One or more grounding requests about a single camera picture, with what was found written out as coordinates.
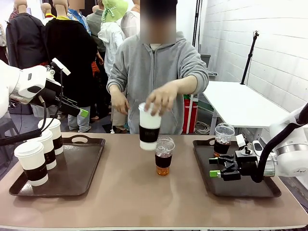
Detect grey plastic bin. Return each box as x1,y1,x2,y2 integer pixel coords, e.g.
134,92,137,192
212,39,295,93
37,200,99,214
199,53,211,69

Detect green bucket hat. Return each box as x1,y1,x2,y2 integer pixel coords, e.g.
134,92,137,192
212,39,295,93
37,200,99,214
102,0,129,23

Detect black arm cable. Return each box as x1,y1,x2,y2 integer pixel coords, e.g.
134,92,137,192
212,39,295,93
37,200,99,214
0,95,48,147
250,103,308,184

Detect beige trousers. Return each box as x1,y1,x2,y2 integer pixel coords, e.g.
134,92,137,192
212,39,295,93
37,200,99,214
111,109,128,132

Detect white paper cup black sleeve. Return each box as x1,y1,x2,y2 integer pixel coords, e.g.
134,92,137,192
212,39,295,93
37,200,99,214
13,141,49,187
26,129,57,171
38,117,64,156
138,102,162,152

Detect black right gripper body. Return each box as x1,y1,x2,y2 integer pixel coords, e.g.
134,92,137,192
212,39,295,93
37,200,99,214
234,154,260,178

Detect person's right forearm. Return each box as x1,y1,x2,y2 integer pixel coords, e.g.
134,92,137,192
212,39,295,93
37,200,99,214
106,71,128,95

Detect person in grey green jacket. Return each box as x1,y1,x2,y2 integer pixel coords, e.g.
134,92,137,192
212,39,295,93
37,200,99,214
86,4,107,54

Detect black box on floor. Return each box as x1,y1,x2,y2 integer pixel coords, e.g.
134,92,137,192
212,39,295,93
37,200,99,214
8,102,34,115

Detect black tripod legs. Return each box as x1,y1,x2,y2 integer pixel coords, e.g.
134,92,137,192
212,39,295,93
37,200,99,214
192,0,203,52

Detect mannequin with yellow red collar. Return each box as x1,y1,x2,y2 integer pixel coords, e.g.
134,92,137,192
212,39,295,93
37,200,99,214
40,2,56,26

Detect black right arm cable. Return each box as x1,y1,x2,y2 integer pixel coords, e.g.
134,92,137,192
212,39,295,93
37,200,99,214
250,103,308,184

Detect red box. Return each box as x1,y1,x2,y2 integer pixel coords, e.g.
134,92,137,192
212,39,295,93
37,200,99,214
182,94,199,134

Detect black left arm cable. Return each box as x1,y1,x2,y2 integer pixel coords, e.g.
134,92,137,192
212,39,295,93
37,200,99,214
0,95,48,147

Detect mannequin in white shirt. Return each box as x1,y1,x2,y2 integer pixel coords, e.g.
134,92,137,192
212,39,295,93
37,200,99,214
120,0,141,39

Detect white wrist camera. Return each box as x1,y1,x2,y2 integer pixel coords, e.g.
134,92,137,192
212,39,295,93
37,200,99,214
51,57,71,76
235,134,247,148

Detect white side table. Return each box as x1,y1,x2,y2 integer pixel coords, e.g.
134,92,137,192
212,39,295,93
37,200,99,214
202,80,291,135

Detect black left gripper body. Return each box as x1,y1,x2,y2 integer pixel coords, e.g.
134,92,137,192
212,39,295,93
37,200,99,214
30,78,64,109

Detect black light stand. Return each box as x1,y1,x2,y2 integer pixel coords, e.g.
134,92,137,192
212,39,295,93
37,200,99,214
240,30,260,85

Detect white coiled cable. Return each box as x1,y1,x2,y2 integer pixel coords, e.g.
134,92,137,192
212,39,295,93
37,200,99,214
194,120,211,135

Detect mannequin in black coat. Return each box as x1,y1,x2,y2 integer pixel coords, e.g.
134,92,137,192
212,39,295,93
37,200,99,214
44,0,98,108

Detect clear plastic iced coffee cup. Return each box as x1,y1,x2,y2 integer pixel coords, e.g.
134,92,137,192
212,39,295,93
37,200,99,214
154,136,176,176
213,123,235,158

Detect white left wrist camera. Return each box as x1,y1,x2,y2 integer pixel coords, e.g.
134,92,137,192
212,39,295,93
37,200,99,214
51,57,71,76

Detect person's left hand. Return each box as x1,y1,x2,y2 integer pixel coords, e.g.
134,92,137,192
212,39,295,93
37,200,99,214
144,82,180,117

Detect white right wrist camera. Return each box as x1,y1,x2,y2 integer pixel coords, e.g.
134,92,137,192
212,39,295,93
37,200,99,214
235,134,247,148

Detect mannequin in dark grey jacket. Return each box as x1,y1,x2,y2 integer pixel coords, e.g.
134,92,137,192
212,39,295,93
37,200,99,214
5,0,47,70

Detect person's right hand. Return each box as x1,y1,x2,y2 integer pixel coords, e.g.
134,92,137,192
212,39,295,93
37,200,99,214
111,90,131,116

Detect person in grey hoodie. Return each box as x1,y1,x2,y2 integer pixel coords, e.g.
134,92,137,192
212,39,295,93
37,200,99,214
106,0,210,135

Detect dark brown serving tray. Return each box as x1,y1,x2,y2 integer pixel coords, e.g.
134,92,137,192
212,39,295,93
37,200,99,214
9,134,106,198
192,137,282,199

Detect mannequin in white jacket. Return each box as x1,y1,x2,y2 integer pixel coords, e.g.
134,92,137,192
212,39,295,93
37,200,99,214
97,21,126,77

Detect person's left forearm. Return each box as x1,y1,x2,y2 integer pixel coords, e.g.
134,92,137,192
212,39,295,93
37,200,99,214
175,69,210,96

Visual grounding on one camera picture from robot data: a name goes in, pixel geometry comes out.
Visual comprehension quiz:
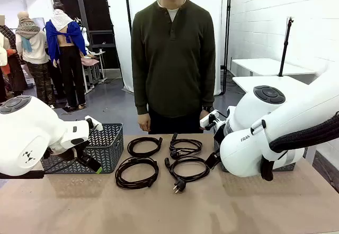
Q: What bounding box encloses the black grid door panel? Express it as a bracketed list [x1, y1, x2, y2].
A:
[51, 0, 122, 70]

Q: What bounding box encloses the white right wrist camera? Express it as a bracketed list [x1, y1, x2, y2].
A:
[199, 109, 220, 130]

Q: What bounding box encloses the person's right forearm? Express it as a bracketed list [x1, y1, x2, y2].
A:
[131, 80, 149, 115]

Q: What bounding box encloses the black backdrop frame pole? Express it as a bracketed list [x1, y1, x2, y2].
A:
[103, 0, 133, 38]

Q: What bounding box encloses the white backdrop screen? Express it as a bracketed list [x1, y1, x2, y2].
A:
[104, 0, 231, 96]

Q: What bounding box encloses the black loosely power cord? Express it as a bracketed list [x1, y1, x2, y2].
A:
[168, 132, 203, 160]

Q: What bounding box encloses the mannequin with patterned scarf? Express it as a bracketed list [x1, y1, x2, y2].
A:
[15, 11, 56, 109]

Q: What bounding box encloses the white mannequin torso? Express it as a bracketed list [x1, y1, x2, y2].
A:
[79, 26, 91, 55]

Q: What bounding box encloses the black braided right arm sleeve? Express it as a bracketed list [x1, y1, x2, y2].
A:
[260, 112, 339, 182]

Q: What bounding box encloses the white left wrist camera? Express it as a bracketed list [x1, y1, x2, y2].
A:
[84, 115, 103, 132]

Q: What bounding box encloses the table with pink cloth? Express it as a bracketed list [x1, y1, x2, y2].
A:
[80, 56, 101, 94]

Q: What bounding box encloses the thin black USB cable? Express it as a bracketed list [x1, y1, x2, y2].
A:
[127, 137, 164, 157]

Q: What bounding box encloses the low white table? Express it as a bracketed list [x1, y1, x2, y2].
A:
[230, 58, 316, 77]

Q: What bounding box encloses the black light stand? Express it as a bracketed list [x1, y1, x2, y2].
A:
[221, 0, 234, 96]

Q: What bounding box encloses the black power cord with plug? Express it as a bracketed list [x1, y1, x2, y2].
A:
[164, 156, 210, 194]

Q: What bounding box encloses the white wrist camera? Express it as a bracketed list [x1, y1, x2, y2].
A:
[84, 115, 103, 132]
[199, 109, 220, 130]

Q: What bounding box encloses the person in green shirt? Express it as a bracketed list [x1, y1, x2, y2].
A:
[131, 0, 217, 135]

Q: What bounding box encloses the person's right hand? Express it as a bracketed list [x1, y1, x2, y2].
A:
[137, 112, 151, 133]

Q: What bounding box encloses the large black cable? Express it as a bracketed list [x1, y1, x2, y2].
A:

+-------+

- **TASK TO CARRY OUT**: Copy out, from the material above, each line in which the string "cord" is found.

- **TASK ANSWER**:
Q: What bounding box encloses the black loosely power cord? Express it as a bracketed list [x1, y1, x2, y2].
Q: What bounding box encloses the black power cord with plug? Express it as a bracketed list [x1, y1, x2, y2].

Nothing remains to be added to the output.